Political concepts are a primary means by which we fight political battles. The German language, as David Ranan outlines, includes a neat word to encapsulate this: Kampfbegriff (fighting term). ‘Democracy’ has been a political Kampfbegriff since its creation. Jonathan Rinne and I have argued that this continues into the era of democracy with adjectives. This means we must consider some of the linguistic artefacts identified by Gagnon first and foremost in light of their illocutionary and perlocutionary objectives. Rather than being a genuine attempt to abstractedly describe a concept of democracy, they are formulated with the intent to produce effects on an interlocutor.
The term illiberal democracy – an increasingly prominent member of the data mountain – is one such example. We should not view illiberal democracy as the same kind of linguistic concept as liberal democracy. The term is not intended to describe a concept of democracy. It is intended to disguise the authoritarian tendencies of a particular set of governments by drawing attention to flaws in liberal democracy. As such, its intention is perlocutionary: to deceive an interlocutor rather than describe a normative ideal.
Some terms intend to disguise authoritarianism – others denounce existing democracy
Besides deception, we can find other forms of speech act among the data mountain. Some of the terms appear to have been coined with the opposite intention. They attempt to drive democratisation by exposing and denouncing existing democracy as undemocratic. 'White democracy' is one such term. The phrase is not intended to articulate an ideal concept of white democracy. Instead, it is an illocutionary act to denounce racist structures underpinning contemporary liberal democracies. As such, white democracy is again not the same kind of linguistic concept as liberal democracy; it is something its authors argue should be overcome rather than realised.
These are just two of the different speech acts we can identify by examining Gagnon’s linguistic artefacts as if they are language rather than concepts. There are likely to be many more among the four thousand.
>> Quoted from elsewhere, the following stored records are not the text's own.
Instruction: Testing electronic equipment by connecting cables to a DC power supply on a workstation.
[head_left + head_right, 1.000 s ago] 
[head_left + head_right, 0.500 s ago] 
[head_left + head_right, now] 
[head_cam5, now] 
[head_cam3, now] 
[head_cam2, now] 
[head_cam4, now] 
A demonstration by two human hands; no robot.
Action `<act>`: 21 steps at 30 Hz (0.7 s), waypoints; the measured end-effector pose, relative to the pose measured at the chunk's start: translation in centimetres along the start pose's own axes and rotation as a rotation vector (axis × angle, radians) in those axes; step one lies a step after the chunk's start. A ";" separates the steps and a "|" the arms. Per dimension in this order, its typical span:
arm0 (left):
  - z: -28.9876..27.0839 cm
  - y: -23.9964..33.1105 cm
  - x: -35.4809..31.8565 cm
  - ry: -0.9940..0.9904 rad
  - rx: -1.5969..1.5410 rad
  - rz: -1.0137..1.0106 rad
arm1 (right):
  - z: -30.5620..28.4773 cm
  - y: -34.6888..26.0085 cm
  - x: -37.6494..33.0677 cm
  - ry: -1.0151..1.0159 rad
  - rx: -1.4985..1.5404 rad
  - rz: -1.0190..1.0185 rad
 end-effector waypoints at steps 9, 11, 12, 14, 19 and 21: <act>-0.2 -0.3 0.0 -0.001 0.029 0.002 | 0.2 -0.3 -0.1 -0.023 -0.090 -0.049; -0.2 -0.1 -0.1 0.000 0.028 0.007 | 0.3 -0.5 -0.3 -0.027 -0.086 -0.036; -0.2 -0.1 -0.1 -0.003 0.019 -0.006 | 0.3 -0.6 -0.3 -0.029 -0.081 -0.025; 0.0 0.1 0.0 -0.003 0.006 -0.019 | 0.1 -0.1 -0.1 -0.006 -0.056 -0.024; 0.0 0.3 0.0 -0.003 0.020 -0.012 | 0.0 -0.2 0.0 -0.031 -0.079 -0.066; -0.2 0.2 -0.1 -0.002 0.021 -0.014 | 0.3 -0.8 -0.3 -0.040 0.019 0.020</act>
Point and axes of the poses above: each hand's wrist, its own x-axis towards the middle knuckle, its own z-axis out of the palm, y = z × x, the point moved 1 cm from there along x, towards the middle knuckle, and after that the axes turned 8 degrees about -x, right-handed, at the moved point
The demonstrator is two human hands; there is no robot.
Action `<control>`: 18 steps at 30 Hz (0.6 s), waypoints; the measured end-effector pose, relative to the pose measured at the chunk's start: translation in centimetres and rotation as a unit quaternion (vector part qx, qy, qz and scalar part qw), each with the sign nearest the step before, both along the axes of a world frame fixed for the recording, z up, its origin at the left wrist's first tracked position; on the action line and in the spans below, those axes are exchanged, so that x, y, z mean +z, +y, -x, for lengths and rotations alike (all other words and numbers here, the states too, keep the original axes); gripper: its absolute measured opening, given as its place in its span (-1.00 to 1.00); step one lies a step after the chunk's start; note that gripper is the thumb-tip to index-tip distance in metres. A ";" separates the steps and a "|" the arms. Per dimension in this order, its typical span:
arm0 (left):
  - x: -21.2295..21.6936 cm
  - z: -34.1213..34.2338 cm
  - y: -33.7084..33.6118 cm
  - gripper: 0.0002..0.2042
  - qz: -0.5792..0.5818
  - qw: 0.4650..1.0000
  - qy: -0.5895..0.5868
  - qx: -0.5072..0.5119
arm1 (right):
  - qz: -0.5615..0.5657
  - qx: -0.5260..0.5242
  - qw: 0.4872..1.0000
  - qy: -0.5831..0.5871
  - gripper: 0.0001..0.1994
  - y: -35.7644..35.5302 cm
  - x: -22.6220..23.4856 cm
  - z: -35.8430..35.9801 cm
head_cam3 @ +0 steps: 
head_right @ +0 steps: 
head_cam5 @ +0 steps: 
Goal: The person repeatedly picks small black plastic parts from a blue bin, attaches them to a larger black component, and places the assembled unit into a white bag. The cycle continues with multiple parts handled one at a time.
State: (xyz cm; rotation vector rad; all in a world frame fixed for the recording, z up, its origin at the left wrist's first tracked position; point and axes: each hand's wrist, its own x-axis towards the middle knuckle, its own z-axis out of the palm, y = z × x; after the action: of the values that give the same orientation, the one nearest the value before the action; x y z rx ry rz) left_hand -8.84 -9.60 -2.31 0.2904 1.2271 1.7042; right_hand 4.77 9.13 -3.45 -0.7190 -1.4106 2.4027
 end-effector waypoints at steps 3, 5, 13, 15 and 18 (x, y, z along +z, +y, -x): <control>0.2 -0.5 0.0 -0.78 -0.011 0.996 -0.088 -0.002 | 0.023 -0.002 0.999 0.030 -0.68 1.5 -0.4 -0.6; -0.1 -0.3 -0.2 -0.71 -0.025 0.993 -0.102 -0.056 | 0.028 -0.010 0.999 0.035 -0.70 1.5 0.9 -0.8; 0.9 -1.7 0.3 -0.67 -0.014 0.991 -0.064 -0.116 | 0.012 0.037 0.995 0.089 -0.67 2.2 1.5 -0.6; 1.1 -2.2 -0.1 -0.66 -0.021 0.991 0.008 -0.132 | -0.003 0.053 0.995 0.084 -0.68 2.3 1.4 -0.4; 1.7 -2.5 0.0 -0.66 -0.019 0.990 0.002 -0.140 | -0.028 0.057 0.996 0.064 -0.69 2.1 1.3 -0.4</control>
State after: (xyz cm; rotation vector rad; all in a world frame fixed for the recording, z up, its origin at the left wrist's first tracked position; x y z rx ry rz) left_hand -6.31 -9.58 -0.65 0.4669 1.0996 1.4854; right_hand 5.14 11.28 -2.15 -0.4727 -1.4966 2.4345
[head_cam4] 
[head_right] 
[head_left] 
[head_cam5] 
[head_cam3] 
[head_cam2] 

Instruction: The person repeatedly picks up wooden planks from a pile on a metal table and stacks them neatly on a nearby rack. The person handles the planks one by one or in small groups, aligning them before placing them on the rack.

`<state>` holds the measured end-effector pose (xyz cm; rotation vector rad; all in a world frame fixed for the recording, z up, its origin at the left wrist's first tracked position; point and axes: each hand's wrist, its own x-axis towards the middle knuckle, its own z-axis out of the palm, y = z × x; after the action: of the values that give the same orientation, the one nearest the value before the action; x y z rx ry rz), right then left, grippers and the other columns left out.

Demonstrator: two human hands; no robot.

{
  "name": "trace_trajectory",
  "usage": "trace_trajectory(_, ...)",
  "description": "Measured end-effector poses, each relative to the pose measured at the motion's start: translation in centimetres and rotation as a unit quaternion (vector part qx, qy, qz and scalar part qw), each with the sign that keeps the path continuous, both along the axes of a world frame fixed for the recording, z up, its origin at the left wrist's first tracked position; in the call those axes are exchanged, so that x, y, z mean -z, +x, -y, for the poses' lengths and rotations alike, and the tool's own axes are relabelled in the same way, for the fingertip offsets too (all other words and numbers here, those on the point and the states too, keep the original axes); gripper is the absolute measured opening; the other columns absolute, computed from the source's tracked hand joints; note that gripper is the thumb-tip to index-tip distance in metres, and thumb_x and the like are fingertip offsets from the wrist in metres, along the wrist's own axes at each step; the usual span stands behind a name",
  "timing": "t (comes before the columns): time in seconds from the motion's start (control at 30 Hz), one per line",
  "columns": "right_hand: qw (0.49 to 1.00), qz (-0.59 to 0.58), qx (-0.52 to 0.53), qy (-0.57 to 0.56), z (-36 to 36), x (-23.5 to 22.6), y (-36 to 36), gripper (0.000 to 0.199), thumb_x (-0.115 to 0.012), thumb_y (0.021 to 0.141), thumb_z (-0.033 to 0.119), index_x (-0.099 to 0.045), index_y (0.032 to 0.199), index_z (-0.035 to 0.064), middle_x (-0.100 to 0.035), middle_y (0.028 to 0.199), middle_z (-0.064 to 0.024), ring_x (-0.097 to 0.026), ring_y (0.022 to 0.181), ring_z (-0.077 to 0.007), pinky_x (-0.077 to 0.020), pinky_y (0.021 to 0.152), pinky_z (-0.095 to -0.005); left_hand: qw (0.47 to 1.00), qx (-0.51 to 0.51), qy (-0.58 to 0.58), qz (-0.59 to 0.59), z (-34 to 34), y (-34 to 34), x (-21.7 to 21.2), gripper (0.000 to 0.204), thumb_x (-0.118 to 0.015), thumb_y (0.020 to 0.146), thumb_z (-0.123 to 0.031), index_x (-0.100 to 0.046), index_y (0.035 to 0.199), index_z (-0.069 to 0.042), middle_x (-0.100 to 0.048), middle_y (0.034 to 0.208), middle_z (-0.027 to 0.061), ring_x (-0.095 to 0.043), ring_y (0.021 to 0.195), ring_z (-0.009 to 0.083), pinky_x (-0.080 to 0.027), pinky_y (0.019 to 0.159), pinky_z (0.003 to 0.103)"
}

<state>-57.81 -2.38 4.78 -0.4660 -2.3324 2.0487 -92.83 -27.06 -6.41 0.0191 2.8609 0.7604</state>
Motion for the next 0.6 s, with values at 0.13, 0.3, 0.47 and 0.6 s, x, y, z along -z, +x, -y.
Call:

A linguistic approach, by treating words as merely words, thus opens new possibilities for understanding Gagnon's linguistic artefacts. When we treat them all as concepts of democracy, the task becomes to identify the real ones, and exclude the fake ones. There is nothing wrong with this endeavour to produce a catalogue of concepts of democracy. Nevertheless, we misunderstand some of the linguistic artefacts when we treat them in this way.
A linguistic turn enables us to pose different questions. We can mine this mountain of words to understand the ways that political contests around how to organise society invoke the term ‘democracy’. Throwing out the ‘fake democracies’ would, in this case, represent a substantial loss of data. Democratic theory would naturally remain useful in distinguishing different linguistic uses. But this does not require a single, a priori concept of democracy. Neither does it necessitate the fool’s errand of attempting to draw a sharp distinction between democracies and non-democracies (hardly comparable to the distinction between butterflies and non-butterflies). Family resemblances can suffice, and the data mountain provides a potential resource for inductively teasing these out.
Understanding which linguistic artefacts are rhetorically effective directs us to the pressure points in democratic societies
Finally, understanding democracy’s discursive invocations can be just as important for the project of democratisation as cataloguing its concepts. It is no surprise that, in times of increasing economic inequality and increasing racial and ethnic heterogeneity, terms like illiberal democracy and white democracy are gaining prominence. Understanding which linguistic artefacts are proving rhetorically effective in the current moment directs us to the pressure points in contemporary democratic societies. It shows us where to focus the work of democratisation.